══ Data

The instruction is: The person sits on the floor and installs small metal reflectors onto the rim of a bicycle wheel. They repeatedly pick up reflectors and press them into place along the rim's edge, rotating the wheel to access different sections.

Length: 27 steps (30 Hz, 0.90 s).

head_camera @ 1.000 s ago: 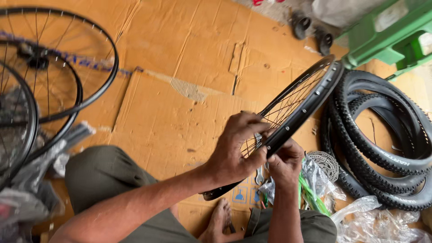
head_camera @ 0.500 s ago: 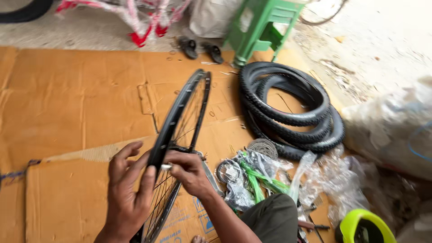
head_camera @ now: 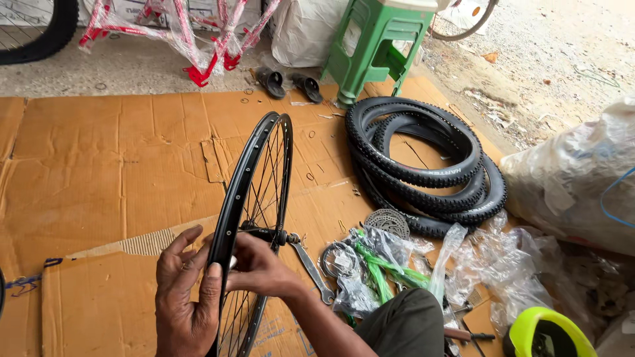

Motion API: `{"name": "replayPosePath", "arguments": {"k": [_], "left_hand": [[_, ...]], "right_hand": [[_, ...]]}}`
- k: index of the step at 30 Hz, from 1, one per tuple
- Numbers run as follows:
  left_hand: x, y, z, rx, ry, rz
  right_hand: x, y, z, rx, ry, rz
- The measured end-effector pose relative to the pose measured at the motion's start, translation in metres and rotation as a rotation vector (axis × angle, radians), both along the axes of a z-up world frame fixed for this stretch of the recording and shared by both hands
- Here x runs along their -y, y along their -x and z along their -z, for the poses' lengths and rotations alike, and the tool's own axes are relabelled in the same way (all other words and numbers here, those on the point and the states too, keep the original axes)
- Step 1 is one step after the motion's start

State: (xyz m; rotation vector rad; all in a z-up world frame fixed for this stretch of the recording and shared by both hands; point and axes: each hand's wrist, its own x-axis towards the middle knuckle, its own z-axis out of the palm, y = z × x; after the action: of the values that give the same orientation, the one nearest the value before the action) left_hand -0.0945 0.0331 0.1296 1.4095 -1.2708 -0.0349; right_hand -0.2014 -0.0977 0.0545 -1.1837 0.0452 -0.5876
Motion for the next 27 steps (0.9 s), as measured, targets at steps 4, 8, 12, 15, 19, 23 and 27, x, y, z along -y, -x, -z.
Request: {"name": "replayPosePath", "arguments": {"k": [4, 8, 12, 15, 19, 23, 27], "left_hand": [[-0.001, -0.002, 0.004, -0.074, 0.004, 0.021], [0.0, -0.001, 0.004, -0.125, 0.014, 0.02], [-0.001, 0.005, 0.004, -0.201, -0.002, 0.043], [0.0, 0.0, -0.001, -0.056, -0.008, -0.001], [-0.002, 0.008, 0.004, -0.054, -0.015, -0.018], [0.002, 0.006, 0.001, -0.081, -0.026, 0.005], [-0.001, 0.007, 0.0, -0.068, -0.022, -0.031]], "right_hand": [[0.003, -0.016, 0.023, 0.043, 0.101, -0.057], [0.016, 0.0, 0.023, 0.216, -0.103, -0.209], [-0.008, -0.016, 0.006, -0.236, 0.121, 0.099], [0.005, -0.002, -0.001, -0.047, 0.045, -0.134], [0.007, 0.006, 0.009, 0.153, -0.152, -0.157], [-0.008, -0.02, 0.007, -0.097, 0.058, 0.065], [0.007, 0.0, 0.015, 0.314, -0.053, -0.226]]}}
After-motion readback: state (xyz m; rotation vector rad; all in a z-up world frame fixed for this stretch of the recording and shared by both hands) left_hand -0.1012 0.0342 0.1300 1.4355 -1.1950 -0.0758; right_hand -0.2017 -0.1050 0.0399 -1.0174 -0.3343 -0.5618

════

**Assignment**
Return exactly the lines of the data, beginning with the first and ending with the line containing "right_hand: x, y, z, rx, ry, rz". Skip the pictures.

**Response to the exercise**
The instruction is: The person sits on the floor and installs small metal reflectors onto the rim of a bicycle wheel. They repeatedly pick up reflectors and press them into place along the rim's edge, rotating the wheel to access different sections.

Length: 27 steps (30 Hz, 0.90 s).

head_camera @ 1.000 s ago: 
head_camera @ 0.500 s ago: 
head_camera @ now: 

Motion API: `{"name": "replayPosePath", "arguments": {"k": [_], "left_hand": [[_, ...]], "right_hand": [[_, ...]]}}`
- k: index of the step at 30 Hz, from 1, one per tuple
- Numbers run as follows:
  left_hand: x, y, z, rx, ry, rz
  right_hand: x, y, z, rx, ry, rz

A complete answer has now been given.